#### YOUR OBJECTIVE:
If a record below holds a picture, drop the picture and restate everything else word for word.

********************

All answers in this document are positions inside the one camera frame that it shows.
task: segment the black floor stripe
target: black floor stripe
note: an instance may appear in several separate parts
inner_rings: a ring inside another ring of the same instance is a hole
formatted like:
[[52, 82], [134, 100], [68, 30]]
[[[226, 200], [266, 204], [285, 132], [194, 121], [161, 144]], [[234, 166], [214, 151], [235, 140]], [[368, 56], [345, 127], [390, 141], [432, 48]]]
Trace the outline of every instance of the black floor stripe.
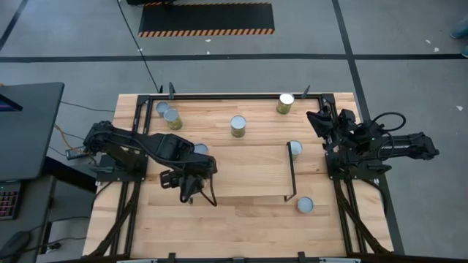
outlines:
[[8, 24], [7, 29], [5, 29], [5, 32], [1, 36], [1, 38], [0, 38], [0, 51], [3, 48], [3, 46], [5, 45], [5, 43], [7, 42], [8, 37], [12, 33], [12, 31], [13, 31], [15, 25], [16, 25], [16, 22], [18, 22], [18, 19], [20, 18], [21, 13], [23, 12], [24, 7], [26, 6], [26, 4], [28, 4], [28, 0], [22, 0], [21, 1], [20, 6], [18, 7], [15, 14], [13, 15], [12, 20], [10, 21], [10, 23]]
[[[350, 72], [352, 77], [352, 82], [354, 83], [356, 96], [358, 97], [359, 108], [361, 109], [361, 115], [363, 119], [370, 119], [369, 109], [367, 107], [366, 98], [364, 96], [364, 90], [361, 84], [361, 79], [359, 78], [358, 68], [356, 67], [356, 61], [352, 54], [352, 48], [346, 26], [344, 24], [343, 13], [341, 12], [341, 7], [339, 6], [338, 0], [332, 0], [333, 9], [335, 10], [336, 20], [338, 21], [338, 27], [341, 34], [341, 39], [343, 41], [344, 51], [347, 55], [348, 64], [350, 66]], [[380, 178], [380, 183], [382, 190], [385, 192], [387, 197], [390, 196], [390, 190], [388, 188], [387, 179], [385, 176]], [[396, 222], [396, 215], [393, 209], [393, 203], [391, 198], [388, 198], [387, 201], [388, 211], [387, 211], [387, 224], [388, 230], [390, 232], [390, 238], [392, 240], [393, 249], [398, 254], [404, 254], [403, 242], [401, 241], [401, 235]]]
[[[345, 55], [345, 54], [235, 54], [235, 55], [160, 55], [145, 56], [147, 61], [222, 61], [222, 60], [453, 60], [466, 59], [460, 54], [437, 55]], [[141, 56], [59, 56], [0, 57], [0, 63], [126, 62], [142, 61]]]

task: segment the hazard stripe
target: hazard stripe
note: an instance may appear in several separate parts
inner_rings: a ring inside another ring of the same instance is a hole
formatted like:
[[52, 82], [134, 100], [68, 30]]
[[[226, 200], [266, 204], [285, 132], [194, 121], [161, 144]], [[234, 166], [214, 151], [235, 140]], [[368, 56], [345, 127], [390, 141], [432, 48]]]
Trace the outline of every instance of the hazard stripe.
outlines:
[[193, 37], [193, 36], [240, 36], [273, 34], [272, 28], [247, 28], [247, 29], [205, 29], [205, 30], [175, 30], [175, 31], [144, 31], [139, 32], [139, 37]]

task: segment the tin can
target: tin can
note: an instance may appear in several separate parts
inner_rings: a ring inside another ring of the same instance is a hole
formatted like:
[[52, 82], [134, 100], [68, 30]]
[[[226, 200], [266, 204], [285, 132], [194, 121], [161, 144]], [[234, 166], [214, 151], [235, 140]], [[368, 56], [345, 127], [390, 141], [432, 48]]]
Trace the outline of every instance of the tin can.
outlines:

********************

#### RESULT FOR THIS TASK:
All answers in this document are positions inside the one camera frame that it shows.
task: segment the black floor stripe
target: black floor stripe
note: an instance may appear in several separate parts
inner_rings: a ring inside another ring of the same instance is a hole
formatted like:
[[52, 82], [134, 100], [68, 30]]
[[[226, 200], [266, 204], [285, 132], [194, 121], [161, 144]], [[234, 166], [214, 151], [235, 140]], [[368, 56], [345, 127], [390, 141], [432, 48]]]
Trace the outline of every instance of the black floor stripe.
outlines:
[[8, 24], [7, 29], [5, 29], [5, 32], [1, 36], [1, 38], [0, 38], [0, 51], [3, 48], [3, 46], [5, 45], [5, 43], [7, 42], [8, 37], [12, 33], [12, 31], [13, 31], [15, 25], [16, 25], [16, 22], [18, 22], [18, 19], [20, 18], [21, 13], [23, 12], [24, 7], [26, 6], [26, 4], [28, 4], [28, 0], [22, 0], [21, 1], [20, 6], [18, 7], [15, 14], [13, 15], [12, 20], [10, 21], [10, 23]]
[[[350, 72], [352, 77], [352, 82], [354, 83], [356, 96], [358, 97], [359, 108], [361, 109], [361, 115], [363, 119], [370, 119], [369, 109], [367, 107], [366, 98], [364, 96], [364, 90], [361, 84], [361, 79], [359, 78], [358, 68], [356, 67], [356, 61], [352, 54], [352, 48], [346, 26], [344, 24], [343, 13], [341, 12], [341, 7], [339, 6], [338, 0], [332, 0], [333, 9], [335, 10], [336, 20], [338, 21], [338, 27], [341, 34], [341, 39], [343, 41], [344, 51], [347, 55], [348, 64], [350, 66]], [[380, 178], [380, 183], [382, 190], [385, 192], [387, 197], [390, 196], [390, 190], [388, 188], [387, 179], [385, 176]], [[396, 222], [396, 215], [393, 209], [393, 203], [391, 198], [388, 198], [387, 201], [388, 211], [387, 211], [387, 224], [388, 230], [390, 232], [390, 238], [392, 240], [393, 249], [398, 254], [404, 254], [403, 242], [401, 241], [401, 235]]]
[[[345, 55], [345, 54], [235, 54], [235, 55], [160, 55], [145, 56], [147, 61], [222, 61], [222, 60], [453, 60], [466, 59], [460, 54], [437, 55]], [[141, 56], [59, 56], [0, 57], [0, 63], [126, 62], [142, 61]]]

task: segment the hazard stripe
target: hazard stripe
note: an instance may appear in several separate parts
inner_rings: a ring inside another ring of the same instance is a hole
formatted like:
[[52, 82], [134, 100], [68, 30]]
[[[226, 200], [266, 204], [285, 132], [194, 121], [161, 144]], [[234, 166], [214, 151], [235, 140]], [[368, 56], [345, 127], [390, 141], [432, 48]]]
Trace the outline of every instance of the hazard stripe.
outlines:
[[193, 37], [193, 36], [240, 36], [273, 34], [272, 28], [247, 28], [247, 29], [205, 29], [205, 30], [175, 30], [175, 31], [144, 31], [139, 32], [139, 37]]

task: segment the tin can
target: tin can
note: an instance may appear in several separate parts
inner_rings: a ring inside another ring of the same instance is a hole
formatted like:
[[52, 82], [134, 100], [68, 30]]
[[[226, 200], [266, 204], [285, 132], [194, 121], [161, 144]], [[234, 166], [214, 151], [235, 140]], [[368, 56], [345, 127], [390, 141], [432, 48]]]
Trace the outline of every instance of the tin can.
outlines:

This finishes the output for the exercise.